A PGR argumentou que Ramagem deve ser condenado pelos crimes de dano qualificado pela violência e grave ameaça, contra o patrimônio da União, resultando em considerável prejuízo para a vítima, e de deterioração de patrimônio tombado. Ambos os crimes estão relacionados aos atos golpistas que ocorreram contra as sedes dos poderes da República.
O caso está sob a relatoria do ministro Alexandre de Moraes e será julgado pela Primeira Turma do STF, embora a data do julgamento ainda não tenha sido definida.

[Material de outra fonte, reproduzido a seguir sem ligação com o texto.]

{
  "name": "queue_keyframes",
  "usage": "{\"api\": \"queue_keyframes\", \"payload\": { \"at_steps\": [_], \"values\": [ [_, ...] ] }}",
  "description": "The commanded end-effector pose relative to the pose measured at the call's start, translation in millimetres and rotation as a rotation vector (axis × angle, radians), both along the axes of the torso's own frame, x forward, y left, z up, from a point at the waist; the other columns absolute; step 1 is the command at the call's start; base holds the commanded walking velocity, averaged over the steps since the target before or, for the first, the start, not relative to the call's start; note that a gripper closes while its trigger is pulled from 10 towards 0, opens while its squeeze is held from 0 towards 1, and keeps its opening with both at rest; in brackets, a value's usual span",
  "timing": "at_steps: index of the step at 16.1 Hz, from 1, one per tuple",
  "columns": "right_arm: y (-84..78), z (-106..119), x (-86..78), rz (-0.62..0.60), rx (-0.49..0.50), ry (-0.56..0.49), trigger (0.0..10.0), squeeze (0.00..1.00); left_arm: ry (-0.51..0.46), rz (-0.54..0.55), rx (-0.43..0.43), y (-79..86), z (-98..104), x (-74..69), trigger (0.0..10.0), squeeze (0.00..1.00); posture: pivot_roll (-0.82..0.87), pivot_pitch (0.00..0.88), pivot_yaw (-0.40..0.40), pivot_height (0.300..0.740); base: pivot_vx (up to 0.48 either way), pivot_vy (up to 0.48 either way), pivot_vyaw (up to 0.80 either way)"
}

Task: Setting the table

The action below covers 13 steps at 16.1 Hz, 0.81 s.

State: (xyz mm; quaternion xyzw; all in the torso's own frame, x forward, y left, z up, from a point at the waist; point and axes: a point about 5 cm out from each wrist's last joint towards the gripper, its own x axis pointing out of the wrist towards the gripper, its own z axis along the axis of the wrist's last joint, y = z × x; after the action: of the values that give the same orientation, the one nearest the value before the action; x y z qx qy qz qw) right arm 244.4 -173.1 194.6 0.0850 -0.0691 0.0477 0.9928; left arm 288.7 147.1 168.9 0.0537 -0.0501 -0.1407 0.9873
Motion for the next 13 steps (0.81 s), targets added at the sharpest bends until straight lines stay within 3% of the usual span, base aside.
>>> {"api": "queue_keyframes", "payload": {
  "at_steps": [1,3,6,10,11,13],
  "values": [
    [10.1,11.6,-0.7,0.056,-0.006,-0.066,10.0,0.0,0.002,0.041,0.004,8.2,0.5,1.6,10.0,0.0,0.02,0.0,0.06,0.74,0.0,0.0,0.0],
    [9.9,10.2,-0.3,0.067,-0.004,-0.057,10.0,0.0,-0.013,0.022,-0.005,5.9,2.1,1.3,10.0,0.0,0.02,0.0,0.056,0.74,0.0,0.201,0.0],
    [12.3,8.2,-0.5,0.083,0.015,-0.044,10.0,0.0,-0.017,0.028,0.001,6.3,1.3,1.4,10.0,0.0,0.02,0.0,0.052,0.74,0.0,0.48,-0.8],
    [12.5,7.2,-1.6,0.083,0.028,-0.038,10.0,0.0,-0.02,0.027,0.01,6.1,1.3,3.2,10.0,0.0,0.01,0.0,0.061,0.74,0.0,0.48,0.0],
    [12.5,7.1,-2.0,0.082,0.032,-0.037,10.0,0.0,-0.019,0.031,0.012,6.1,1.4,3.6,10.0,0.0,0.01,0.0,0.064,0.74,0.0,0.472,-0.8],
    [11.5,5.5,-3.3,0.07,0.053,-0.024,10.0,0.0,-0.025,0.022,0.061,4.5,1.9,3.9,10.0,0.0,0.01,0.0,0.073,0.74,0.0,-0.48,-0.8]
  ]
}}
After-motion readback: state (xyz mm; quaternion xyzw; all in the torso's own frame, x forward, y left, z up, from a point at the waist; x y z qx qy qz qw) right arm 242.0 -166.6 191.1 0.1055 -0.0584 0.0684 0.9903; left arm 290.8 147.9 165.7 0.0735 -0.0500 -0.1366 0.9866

Alexandre Ramagem, ex-diretor da Abin, já foi condenado a 21 anos de prisão em uma ação penal relacionada à trama golpista, pelos crimes de organização criminosa armada, tentativa de abolição violenta do Estado Democrático de Direito e golpe de Estado. Este processo envolveu a tentativa de reverter o resultado das eleições de 2022, mantendo o ex-presidente Jair Bolsonaro no poder e impedindo a posse do então presidente eleito, Luiz Inácio Lula da Silva.
As investigações revelaram planos que incluíam tentativas de assassinato do presidente eleito e do ministro do STF, Alexandre de Moraes, além de relacionar a trama aos atentados contra as sedes dos poderes em 8 de janeiro. Devido ao seu mandato parlamentar, as acusações contra Ramagem relacionadas a essa data foram suspensas.
No final do ano passado, a Mesa Diretora da Câmara dos Deputados declarou a cassação do mandato de Ramagem, permitindo que as acusações pelos crimes de 8 de janeiro voltassem a tramitar. Em setembro do ano passado, Ramagem fugiu do país para evitar o cumprimento da pena. Durante a investigação sobre a trama golpista, ele foi proibido pelo STF de deixar o país. A Polícia Federal informou que Ramagem deixou o Brasil pela fronteira com a Guiana e embarcou para os Estados Unidos utilizando um passaporte diplomático que não estava apreendido.
A Agência Brasil entrou em contato com a defesa de Ramagem e aguarda retorno.